Donald Trump a promis mardi « de mettre un terme rapidement » à l’épidémie s’il était élu, avant même de s’occuper de son projet de mur à la frontière mexicaine, tandis que chez les démocrates, Hillary Clinton s’est engagé à sortir le problème « de l’ombre » et Bernie Sanders à lutter contre cette « maladie ». Les électeurs aussi sont particulièrement sensibilisés dans cet Etat touché de plein fouet.

« C’est une guerre », assure Dennis Dura, qui à 43 ans a souffert dans sa chair des ravages de l’héroïne qui l’a envoyé 31 fois en prison et mené à vivre pendant 13 ans dans la rue. Aujourd’hui débarrassé des drogues, il aide dans le New Hampshire des patients à surmonter leur addiction. Et dénonce l’accès trop facile aux opiacés. « Si un candidat ne parle pas de régler ce problème, je ne voterai pas pour lui », dit-il.

Les candidats « doivent comprendre la magnitude du problème », souligne Tim Soucy, responsable de la santé publique à Manchester.

« Nous avons besoin d’argent pour les traitements, nous avons besoin d’argent pour la désintoxication, la police a besoin de fonds pour tenter de débarrasser les rues de cette drogue », énumère-t-il. Les élus « doivent accepter de travailler ensemble au Congrès » entre démocrates et républicains « pour débloquer des fonds ».
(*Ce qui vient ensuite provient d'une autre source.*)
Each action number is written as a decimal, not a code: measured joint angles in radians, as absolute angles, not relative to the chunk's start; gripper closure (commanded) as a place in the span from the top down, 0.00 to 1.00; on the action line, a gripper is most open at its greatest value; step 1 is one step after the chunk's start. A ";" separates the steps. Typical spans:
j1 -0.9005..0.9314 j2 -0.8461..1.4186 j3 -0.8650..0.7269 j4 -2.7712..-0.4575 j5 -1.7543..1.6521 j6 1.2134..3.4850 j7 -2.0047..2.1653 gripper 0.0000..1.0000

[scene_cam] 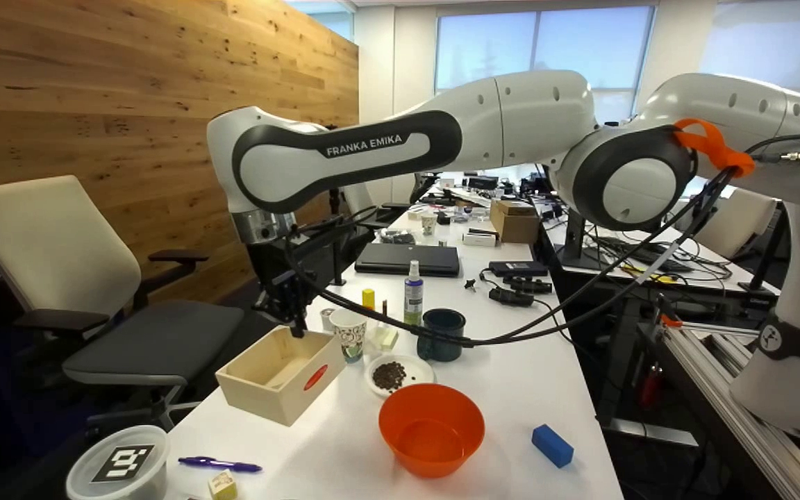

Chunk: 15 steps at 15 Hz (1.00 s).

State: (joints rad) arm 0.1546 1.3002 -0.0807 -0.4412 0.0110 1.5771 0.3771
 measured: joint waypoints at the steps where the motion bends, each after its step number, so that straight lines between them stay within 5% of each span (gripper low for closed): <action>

Des financements sont justement arrivés récemment à Manchester, se réjouit le secouriste Christopher Hickey.

Il voit derrière ces fonds les fruits de la campagne menée par Kriss Blevens mais s’inquiète de l’avenir: « Je crains qu’une fois que la primaire sera terminée, tout retombe et redevienne comme avant ».